[Exercise brief] A word-for-word copy of the whole listing is required.

───

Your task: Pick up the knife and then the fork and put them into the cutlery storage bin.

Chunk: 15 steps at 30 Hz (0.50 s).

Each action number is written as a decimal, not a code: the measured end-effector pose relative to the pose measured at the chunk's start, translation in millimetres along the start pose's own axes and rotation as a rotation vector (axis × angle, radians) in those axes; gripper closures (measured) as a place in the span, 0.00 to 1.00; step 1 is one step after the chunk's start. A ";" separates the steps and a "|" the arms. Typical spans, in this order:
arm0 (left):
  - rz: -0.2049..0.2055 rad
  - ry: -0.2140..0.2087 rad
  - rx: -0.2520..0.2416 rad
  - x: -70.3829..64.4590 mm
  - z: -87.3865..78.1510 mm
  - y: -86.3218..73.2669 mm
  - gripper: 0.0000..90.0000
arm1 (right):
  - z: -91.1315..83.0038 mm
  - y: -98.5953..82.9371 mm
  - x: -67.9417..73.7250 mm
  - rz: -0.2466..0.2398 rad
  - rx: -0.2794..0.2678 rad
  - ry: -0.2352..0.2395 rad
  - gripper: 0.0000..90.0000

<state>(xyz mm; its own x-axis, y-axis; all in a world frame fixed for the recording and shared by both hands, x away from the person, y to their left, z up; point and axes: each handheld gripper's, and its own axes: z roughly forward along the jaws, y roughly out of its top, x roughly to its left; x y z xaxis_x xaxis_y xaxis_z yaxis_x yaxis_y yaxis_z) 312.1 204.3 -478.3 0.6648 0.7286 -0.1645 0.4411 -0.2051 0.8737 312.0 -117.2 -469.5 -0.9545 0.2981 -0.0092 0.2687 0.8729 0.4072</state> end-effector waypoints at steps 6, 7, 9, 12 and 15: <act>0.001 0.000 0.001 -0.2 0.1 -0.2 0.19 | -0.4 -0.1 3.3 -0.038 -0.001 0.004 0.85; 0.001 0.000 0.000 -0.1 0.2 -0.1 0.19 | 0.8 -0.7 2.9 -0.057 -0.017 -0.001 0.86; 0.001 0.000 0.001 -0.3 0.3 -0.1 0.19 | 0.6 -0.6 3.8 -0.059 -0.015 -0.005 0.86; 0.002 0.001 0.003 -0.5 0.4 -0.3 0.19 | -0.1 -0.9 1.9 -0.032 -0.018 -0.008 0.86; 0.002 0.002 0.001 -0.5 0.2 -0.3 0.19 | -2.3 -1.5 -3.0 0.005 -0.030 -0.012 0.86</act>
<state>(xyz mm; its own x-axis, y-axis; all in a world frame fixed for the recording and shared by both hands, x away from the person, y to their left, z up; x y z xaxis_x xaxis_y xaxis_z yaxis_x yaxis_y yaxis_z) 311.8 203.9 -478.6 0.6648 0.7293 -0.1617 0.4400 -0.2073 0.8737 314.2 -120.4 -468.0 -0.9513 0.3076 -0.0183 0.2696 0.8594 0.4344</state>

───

[Exercise solution]
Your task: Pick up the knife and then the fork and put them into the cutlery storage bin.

Chunk: 15 steps at 30 Hz (0.50 s).

Each action number is written as a decimal, not a code: the measured end-effector pose relative to the pose measured at the chunk's start, translation in millimetres along the start pose's own axes and rotation as a rotation vector (axis × angle, radians) in those axes; gripper closures (measured) as a place in the span, 0.00 to 1.00; step 1 is one step after the chunk's start. A ";" separates the steps and a "|" the arms. Typical spans, in this order:
arm0 (left):
  - rz: -0.2049..0.2055 rad
  - ry: -0.2140..0.2087 rad
  - rx: -0.2520..0.2416 rad
  - x: -70.3829..64.4590 mm
  - z: -87.3865..78.1510 mm
  - y: -86.3218..73.2669 mm
  - gripper: 0.0000..90.0000
arm1 (right):
  - z: -91.1315..83.0038 mm
  - y: -98.5953..82.9371 mm
  - x: -67.9417..73.7250 mm
  - rz: -0.2466..0.2398 rad
  - rx: -0.2794..0.2678 rad
  - ry: -0.2352..0.2395 rad
  - gripper: 0.0000..90.0000

<state>(xyz mm; its own x-axis, y-axis; all in a world frame fixed for the recording and shared by both hands, x away from the person, y to their left, z up; point and axes: each handheld gripper's, and its own axes: z roughly forward along the jaws, y roughly out of its top, x roughly to its left; x y z xaxis_x xaxis_y xaxis_z yaxis_x yaxis_y yaxis_z) 312.1 204.3 -478.3 0.6648 0.7286 -0.1645 0.4411 -0.2051 0.8737 312.0 -117.2 -469.5 -0.9545 0.2981 -0.0092 0.2687 0.8729 0.4072</state> end-effector waypoints at steps 6, 7, 9, 12 and 15: <act>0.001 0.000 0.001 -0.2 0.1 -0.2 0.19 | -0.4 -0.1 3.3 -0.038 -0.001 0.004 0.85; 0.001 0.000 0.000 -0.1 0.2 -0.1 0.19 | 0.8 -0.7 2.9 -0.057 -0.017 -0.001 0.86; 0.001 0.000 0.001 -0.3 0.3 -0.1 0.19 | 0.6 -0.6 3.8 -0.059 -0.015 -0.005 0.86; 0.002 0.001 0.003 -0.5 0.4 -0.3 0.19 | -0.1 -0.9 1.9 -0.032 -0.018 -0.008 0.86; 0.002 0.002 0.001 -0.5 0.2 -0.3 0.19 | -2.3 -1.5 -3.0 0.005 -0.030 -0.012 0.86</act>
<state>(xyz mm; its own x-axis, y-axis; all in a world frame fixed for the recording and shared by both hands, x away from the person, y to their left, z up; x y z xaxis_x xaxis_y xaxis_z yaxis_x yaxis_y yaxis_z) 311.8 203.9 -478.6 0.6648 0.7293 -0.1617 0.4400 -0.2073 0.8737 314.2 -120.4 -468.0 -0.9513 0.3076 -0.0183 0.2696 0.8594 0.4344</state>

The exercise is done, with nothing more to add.